EFFECTS OF CLONIDINE AND RILMENIDINE ON CARDIORESPIRATORY AND GASTROINTESTINAL SYSTEMS OF HORSES

Abstract: Clonidine and rilmenidine are drugs used in human medicine as central acting antihypertensive agents due to their actions on the alpha2-adrenoceptor and I1 imidazoline receptors in the central nervous system. Currently, clonidine is also used as a pre-anesthetic medication and in spinal anesthesia, and rilmenidine, despite the lower selectivity for alpha2-adrenergic receptors than clonidine, has also shown antinociceptive potential in experimental pain models. In this study, six horses were submitted to four treatments: R1 group (0.014 mg/kg of rilmenidine); R2 group (0.021 mg/kg of rilmenidine); Clo group (0.002 mg/kg of clonidine), and a control group. The assessment comprehended their heart and respiratory rates, systolic blood pressure and intestinal motility at basal levels and, then, 60 and 120 minutes after the oral administration of the drugs. Rilmenidine decreased heart rate on the two tested doses, which did not occur in the clonidine treatment; slight variations in systolic blood pressure in all treatments and respiratory rate reduction in treatments with rilmenidine at 0.021 mg/kg and clonidine at 0.002 mg/kg were also observed. Further studies with different dosages and varied administration routes are still necessary in order to elucidate more effects of these drugs on horses.
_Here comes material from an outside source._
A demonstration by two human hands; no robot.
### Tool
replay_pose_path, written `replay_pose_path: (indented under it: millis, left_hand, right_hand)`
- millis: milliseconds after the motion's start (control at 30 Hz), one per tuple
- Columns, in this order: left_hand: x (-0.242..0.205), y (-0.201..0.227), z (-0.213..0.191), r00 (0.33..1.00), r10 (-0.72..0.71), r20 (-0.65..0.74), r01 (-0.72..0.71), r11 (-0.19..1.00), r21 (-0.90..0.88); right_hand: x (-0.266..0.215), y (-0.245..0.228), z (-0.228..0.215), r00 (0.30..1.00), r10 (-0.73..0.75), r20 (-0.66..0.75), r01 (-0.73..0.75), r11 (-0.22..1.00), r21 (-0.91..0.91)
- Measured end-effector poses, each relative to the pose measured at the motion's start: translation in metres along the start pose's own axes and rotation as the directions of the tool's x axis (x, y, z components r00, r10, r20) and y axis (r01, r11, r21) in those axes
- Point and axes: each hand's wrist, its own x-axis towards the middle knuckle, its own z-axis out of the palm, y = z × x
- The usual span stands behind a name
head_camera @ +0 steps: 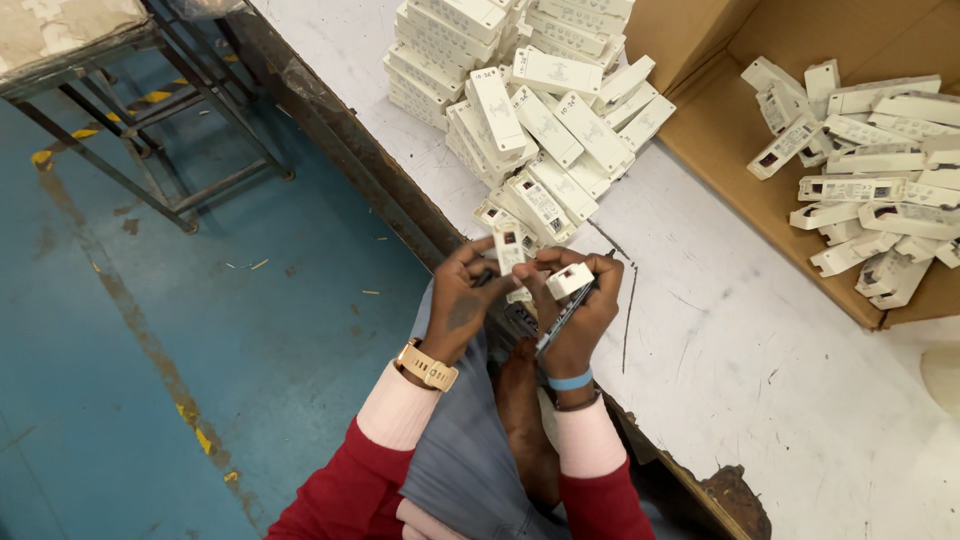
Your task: The person picks up white electrical components from a cardboard box, writes on them with a black marker, and stacks them on the table. The process is repeated for multiple units.
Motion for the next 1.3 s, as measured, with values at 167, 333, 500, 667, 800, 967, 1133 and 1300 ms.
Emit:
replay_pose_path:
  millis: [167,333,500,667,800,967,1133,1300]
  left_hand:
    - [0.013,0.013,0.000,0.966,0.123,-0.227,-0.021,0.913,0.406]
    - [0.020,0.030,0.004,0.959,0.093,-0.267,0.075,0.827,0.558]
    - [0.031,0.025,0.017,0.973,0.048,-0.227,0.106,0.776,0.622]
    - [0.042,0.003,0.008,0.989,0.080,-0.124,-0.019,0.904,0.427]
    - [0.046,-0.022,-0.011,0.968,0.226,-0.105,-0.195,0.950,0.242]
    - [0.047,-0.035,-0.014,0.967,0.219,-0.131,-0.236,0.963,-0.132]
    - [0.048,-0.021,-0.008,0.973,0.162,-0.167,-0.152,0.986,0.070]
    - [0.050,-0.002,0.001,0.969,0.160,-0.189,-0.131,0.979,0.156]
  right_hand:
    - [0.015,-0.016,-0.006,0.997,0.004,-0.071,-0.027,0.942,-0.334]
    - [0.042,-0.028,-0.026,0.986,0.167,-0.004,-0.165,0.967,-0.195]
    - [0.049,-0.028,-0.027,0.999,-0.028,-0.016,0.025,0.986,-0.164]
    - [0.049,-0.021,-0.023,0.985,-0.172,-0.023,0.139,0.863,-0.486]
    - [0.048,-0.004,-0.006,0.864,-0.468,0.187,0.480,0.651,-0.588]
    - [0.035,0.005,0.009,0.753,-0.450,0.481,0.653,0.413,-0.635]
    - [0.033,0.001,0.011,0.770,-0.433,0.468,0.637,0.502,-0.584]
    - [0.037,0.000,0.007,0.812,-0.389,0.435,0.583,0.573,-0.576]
摘要：可乐定（clonidine）与利美尼定（rilmenidine）是人类医学中常用的中枢性抗高血压药物，其作用机制为靶向中枢神经系统内的α2肾上腺素能受体（alpha2-adrenoceptor）与I1咪唑啉受体（I1 imidazoline receptors）。目前，可乐定还被用作麻醉前给药及脊髓麻醉用药；尽管利美尼定对α2肾上腺素能受体的选择性弱于可乐定，但其在实验性疼痛模型中已展现出抗伤害感受潜力。本研究选取6匹试验马，设置4组处理方案：R1组（给药剂量为0.014 mg/kg利美尼定）、R2组（给药剂量为0.021 mg/kg利美尼定）、Clo组（给药剂量为0.002 mg/kg可乐定）以及空白对照组。评估内容涵盖试验马在基础状态下及口服给药后60、120分钟的心率、呼吸频率、收缩压与肠道蠕动功能。结果显示，两种受试剂量的利美尼定均可降低试验马的心率，而可乐定处理组未出现该效应；所有处理组的收缩压均出现小幅波动，且在0.021 mg/kg利美尼定及0.002 mg/kg可乐定处理组中观察到呼吸频率降低的现象。未来仍需开展不同给药剂量与给药途径的相关研究，以进一步阐明这两种药物对马的更多生理效应。